Open, general discussion of silent films, personalities and history.
Of all of Clara Bow's lost films, none tantalizes the imagination with as much wondrous possibility as the comedy she made with master director Ernst Lubitsch, Kiss Me Again. This film, made on loan out to Warner Bros., earned excellent reviews upon release and placed on critics' 10 best lists for that year (1925). According to Bow biographer David Stenn, Lubitsch was highly conscious of Bow's comedic gifts and tried to steer Paramount to make better use of her. Strangely, this is one film that one hardly hears about today -- or at least that's my experience. Despite this being a movie that presumably no one has seen for decades, has anyone nevertheless attempted to write about it?
Is its screenplay available at an archive or library? I don't often see many stills from this film on Ebay or the Internet. UCLA Film Archive mentioned an upcoming Lubitsch retrospective which I imagine will include the new Rosita and Forbidden Paradise restorations. If only some fragments or some reconstruction could be done for this film like what they did with London After Midnight.
It was B. P. Schulberg who steered Clara Bow. He was her svengali, impresario meal ticket etc. . Wherever B.P. went Bow went, that's why she was in so many films from different companies in 1924 and especially 1925. B. P. was doing to Clara what William Fox had done to Theda, what Zukor had done to Pauline Frederick --- burning them out, and B. P. burning Bow so early in the game.
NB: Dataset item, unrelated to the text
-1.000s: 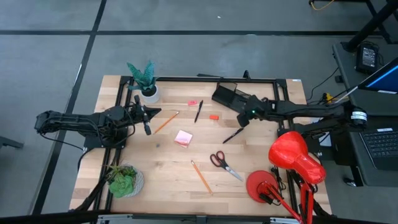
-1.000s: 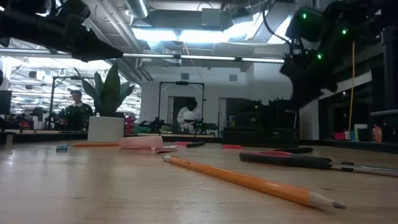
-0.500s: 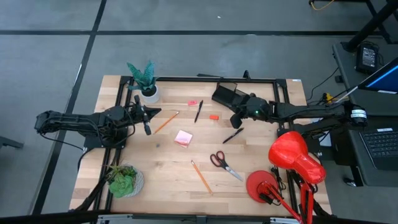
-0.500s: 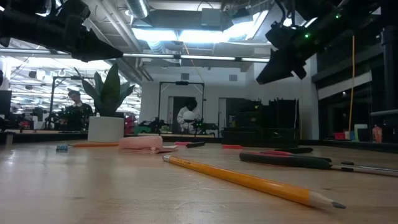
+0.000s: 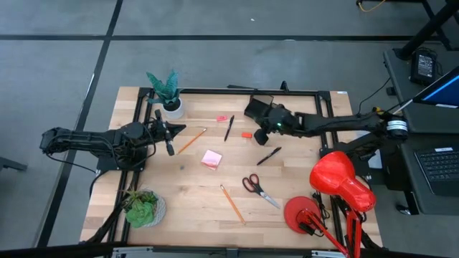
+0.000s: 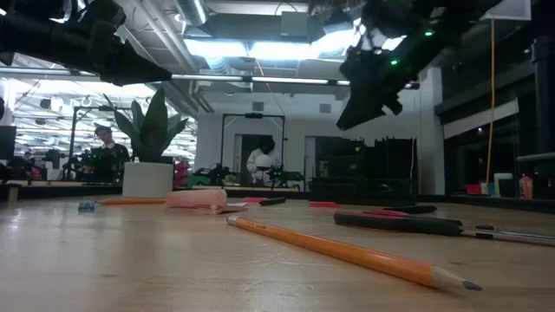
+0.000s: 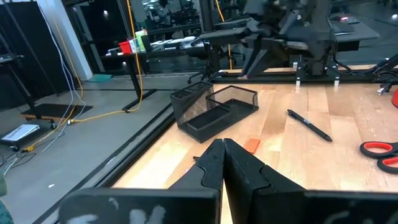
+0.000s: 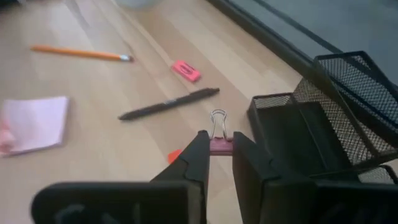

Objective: Pick and place office supplies into organizer
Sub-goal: Put the pink binder clip into the black desk organizer

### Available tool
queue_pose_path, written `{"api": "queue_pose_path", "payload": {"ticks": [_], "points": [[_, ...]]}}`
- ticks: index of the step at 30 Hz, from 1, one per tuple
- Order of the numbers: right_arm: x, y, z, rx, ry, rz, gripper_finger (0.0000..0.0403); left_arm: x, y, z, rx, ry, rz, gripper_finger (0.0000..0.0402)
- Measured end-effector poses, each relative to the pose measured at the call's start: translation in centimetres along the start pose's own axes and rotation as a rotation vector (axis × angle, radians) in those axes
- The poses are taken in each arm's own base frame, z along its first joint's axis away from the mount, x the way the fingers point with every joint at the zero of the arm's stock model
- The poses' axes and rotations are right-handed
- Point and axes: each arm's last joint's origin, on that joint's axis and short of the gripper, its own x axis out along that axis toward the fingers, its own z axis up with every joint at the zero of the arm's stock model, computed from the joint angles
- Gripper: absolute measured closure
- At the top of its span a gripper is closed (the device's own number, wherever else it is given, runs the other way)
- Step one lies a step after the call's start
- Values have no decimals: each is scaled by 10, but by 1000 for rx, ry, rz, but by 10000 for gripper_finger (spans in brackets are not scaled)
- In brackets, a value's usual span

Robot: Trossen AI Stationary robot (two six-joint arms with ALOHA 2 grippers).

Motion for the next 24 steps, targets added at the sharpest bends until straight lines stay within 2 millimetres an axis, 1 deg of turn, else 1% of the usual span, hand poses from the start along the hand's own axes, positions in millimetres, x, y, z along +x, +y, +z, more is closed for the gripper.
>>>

And it's because of that burn-out that makes having as much of her silent work available as possible so crucial. The quality of the work from 1925 through the end of the era (and Call Her Savage) is outstanding, and this is one that I'm certain would work as the perfect compliment to Mantrap, It and Get Your Man. I'm not really sure how the lost 1928 films compare quality-wise (story, performance, script) to those of 1925–27, but I admit I'm more intrigued by this one than any of the 1928 films.